**MATERIAL PROVIDED:**
-- Opening Marker --
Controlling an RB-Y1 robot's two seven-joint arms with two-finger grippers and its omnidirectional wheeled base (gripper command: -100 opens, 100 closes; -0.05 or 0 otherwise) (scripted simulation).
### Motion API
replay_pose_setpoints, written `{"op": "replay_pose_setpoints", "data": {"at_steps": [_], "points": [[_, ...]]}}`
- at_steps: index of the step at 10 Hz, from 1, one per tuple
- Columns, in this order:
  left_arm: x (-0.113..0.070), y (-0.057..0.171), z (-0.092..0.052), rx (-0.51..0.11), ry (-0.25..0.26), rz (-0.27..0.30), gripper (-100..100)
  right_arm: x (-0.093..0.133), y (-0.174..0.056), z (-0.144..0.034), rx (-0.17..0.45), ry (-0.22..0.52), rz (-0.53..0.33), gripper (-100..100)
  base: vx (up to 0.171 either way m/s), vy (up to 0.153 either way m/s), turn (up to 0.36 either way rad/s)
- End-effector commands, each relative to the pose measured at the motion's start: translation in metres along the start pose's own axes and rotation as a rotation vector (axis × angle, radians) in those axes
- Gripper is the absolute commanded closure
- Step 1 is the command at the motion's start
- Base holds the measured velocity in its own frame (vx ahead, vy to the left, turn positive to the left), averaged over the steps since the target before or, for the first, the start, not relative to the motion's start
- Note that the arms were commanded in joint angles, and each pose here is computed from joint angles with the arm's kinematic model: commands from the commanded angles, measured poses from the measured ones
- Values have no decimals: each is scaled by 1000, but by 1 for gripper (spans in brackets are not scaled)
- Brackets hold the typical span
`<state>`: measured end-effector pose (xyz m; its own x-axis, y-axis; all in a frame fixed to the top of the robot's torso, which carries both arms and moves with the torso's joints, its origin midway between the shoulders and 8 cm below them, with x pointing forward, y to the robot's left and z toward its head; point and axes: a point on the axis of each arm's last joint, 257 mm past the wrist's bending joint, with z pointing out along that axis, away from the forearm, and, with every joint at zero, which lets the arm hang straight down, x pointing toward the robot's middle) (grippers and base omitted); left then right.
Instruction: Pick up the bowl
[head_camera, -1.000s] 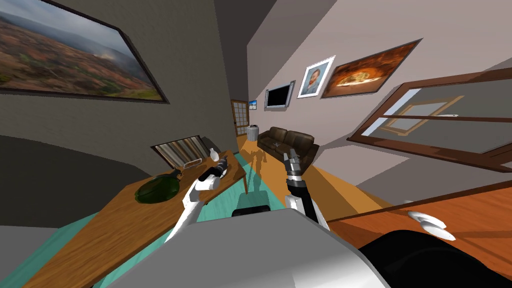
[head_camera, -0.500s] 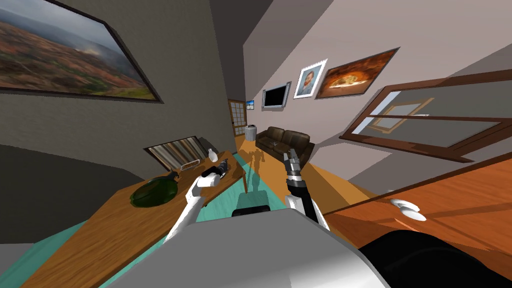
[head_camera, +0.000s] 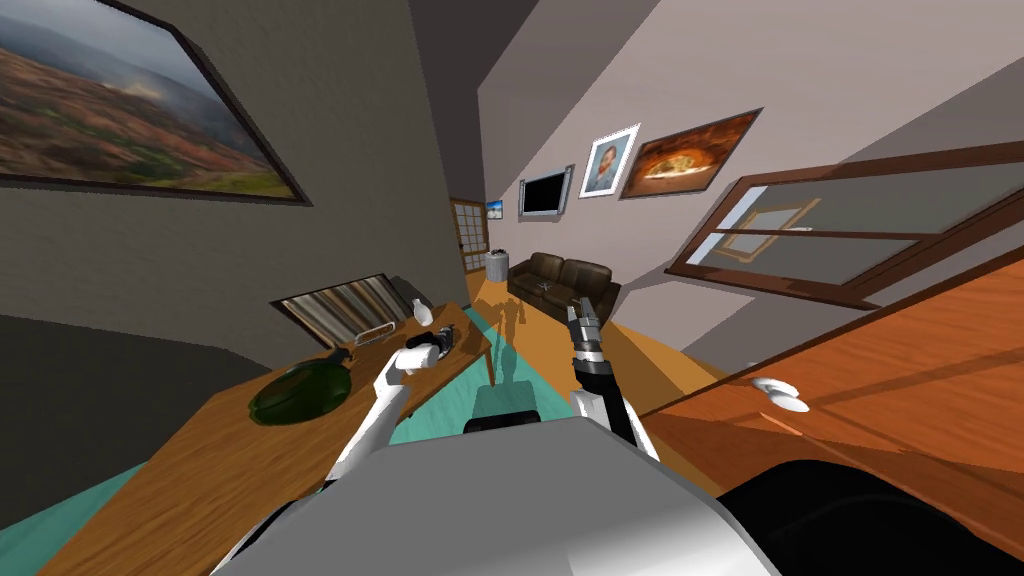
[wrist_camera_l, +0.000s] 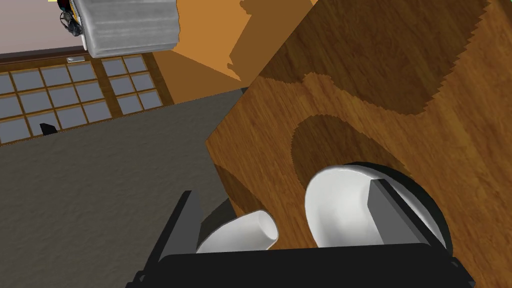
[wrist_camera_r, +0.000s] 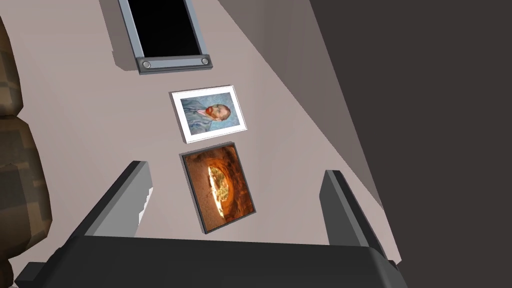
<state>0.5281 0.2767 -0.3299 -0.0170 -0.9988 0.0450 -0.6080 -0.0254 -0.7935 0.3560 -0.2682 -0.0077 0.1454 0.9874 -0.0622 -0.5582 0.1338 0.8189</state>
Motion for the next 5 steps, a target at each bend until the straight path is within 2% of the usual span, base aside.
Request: {"op": "replay_pose_setpoints", "data": {"at_steps": [1,2,3,5], "points": [[-5,10,3,-44,-5,-10,-100,0,0,0,0,0,0,0,-26,52,-63],[-14,25,8,-103,-14,-27,-100,0,0,0,0,0,0,0,-26,59,-131],[-14,25,8,-105,-14,-27,-100,0,0,0,0,0,0,0,-19,56,-65],[-22,40,12,-163,-24,-45,-100,0,0,0,0,0,0,0,-22,58,-85]]}}
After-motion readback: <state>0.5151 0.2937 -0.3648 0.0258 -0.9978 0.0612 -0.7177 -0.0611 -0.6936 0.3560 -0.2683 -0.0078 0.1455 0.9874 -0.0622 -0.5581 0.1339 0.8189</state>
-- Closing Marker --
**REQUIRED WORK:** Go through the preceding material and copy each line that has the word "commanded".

**RESULT FOR THIS TASK:**
- Gripper is the absolute commanded closure
- Note that the arms were commanded in joint angles, and each pose here is computed from joint angles with the arm's kinematic model: commands from the commanded angles, measured poses from the measured ones

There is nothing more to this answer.